TO DO –
Every line of the data must appear again in the answer, exactly as written.

################

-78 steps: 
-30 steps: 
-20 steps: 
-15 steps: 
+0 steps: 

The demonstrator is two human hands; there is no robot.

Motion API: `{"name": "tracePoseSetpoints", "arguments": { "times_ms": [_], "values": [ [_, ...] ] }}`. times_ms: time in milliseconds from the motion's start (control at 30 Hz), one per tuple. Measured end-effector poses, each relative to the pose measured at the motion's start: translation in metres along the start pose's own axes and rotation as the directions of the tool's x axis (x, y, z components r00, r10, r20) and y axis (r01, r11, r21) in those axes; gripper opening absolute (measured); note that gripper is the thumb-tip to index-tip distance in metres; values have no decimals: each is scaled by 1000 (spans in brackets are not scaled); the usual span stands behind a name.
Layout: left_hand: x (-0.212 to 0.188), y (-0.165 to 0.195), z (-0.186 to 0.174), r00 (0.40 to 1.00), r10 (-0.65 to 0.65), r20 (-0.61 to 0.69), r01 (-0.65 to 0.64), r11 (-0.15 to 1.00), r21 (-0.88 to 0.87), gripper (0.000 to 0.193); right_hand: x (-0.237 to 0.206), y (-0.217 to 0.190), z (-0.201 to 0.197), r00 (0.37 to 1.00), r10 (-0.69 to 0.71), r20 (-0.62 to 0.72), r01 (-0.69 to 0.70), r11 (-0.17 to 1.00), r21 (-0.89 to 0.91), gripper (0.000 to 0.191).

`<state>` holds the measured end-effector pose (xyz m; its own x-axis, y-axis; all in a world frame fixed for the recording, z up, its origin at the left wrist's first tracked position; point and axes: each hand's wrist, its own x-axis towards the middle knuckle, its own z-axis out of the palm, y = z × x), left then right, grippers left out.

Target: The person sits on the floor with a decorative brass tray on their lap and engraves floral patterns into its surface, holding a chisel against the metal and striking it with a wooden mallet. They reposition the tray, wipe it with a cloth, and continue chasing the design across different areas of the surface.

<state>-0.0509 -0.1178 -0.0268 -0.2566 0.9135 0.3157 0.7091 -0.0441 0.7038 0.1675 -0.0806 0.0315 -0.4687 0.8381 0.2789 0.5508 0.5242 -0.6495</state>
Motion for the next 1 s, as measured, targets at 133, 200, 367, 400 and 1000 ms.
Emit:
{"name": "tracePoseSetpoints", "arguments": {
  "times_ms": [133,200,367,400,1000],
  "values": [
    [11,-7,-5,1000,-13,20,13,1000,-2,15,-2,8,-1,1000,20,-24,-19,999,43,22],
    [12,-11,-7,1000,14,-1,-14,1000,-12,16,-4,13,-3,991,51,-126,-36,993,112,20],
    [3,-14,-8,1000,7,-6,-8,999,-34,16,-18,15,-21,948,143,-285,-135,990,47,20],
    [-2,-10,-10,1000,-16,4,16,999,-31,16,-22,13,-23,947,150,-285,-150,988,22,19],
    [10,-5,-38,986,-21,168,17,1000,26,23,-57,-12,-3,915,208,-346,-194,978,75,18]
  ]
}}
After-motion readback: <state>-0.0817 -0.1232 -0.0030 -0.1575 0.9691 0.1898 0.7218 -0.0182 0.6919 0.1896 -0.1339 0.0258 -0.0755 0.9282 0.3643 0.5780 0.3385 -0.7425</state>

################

RESULT OF THIS TASK –
-78 steps: 
-30 steps: 
-20 steps: 
-15 steps: 
+0 steps: 

The demonstrator is two human hands; there is no robot.

Motion API: `{"name": "tracePoseSetpoints", "arguments": { "times_ms": [_], "values": [ [_, ...] ] }}`. times_ms: time in milliseconds from the motion's start (control at 30 Hz), one per tuple. Measured end-effector poses, each relative to the pose measured at the motion's start: translation in metres along the start pose's own axes and rotation as the directions of the tool's x axis (x, y, z components r00, r10, r20) and y axis (r01, r11, r21) in those axes; gripper opening absolute (measured); note that gripper is the thumb-tip to index-tip distance in metres; values have no decimals: each is scaled by 1000 (spans in brackets are not scaled); the usual span stands behind a name.
Layout: left_hand: x (-0.212 to 0.188), y (-0.165 to 0.195), z (-0.186 to 0.174), r00 (0.40 to 1.00), r10 (-0.65 to 0.65), r20 (-0.61 to 0.69), r01 (-0.65 to 0.64), r11 (-0.15 to 1.00), r21 (-0.88 to 0.87), gripper (0.000 to 0.193); right_hand: x (-0.237 to 0.206), y (-0.217 to 0.190), z (-0.201 to 0.197), r00 (0.37 to 1.00), r10 (-0.69 to 0.71), r20 (-0.62 to 0.72), r01 (-0.69 to 0.70), r11 (-0.17 to 1.00), r21 (-0.89 to 0.91), gripper (0.000 to 0.191).

`<state>` holds the measured end-effector pose (xyz m; its own x-axis, y-axis; all in a world frame fixed for the recording, z up, its origin at the left wrist's first tracked position; point and axes: each hand's wrist, its own x-axis towards the middle knuckle, its own z-axis out of the palm, y = z × x), left then right, grippers left out.

Target: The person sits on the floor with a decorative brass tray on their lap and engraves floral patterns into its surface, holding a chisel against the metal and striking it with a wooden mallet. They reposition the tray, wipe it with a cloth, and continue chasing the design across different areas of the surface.

<state>-0.0509 -0.1178 -0.0268 -0.2566 0.9135 0.3157 0.7091 -0.0441 0.7038 0.1675 -0.0806 0.0315 -0.4687 0.8381 0.2789 0.5508 0.5242 -0.6495</state>
Motion for the next 1 s, as measured, targets at 133, 200, 367, 400 and 1000 ms.
Emit:
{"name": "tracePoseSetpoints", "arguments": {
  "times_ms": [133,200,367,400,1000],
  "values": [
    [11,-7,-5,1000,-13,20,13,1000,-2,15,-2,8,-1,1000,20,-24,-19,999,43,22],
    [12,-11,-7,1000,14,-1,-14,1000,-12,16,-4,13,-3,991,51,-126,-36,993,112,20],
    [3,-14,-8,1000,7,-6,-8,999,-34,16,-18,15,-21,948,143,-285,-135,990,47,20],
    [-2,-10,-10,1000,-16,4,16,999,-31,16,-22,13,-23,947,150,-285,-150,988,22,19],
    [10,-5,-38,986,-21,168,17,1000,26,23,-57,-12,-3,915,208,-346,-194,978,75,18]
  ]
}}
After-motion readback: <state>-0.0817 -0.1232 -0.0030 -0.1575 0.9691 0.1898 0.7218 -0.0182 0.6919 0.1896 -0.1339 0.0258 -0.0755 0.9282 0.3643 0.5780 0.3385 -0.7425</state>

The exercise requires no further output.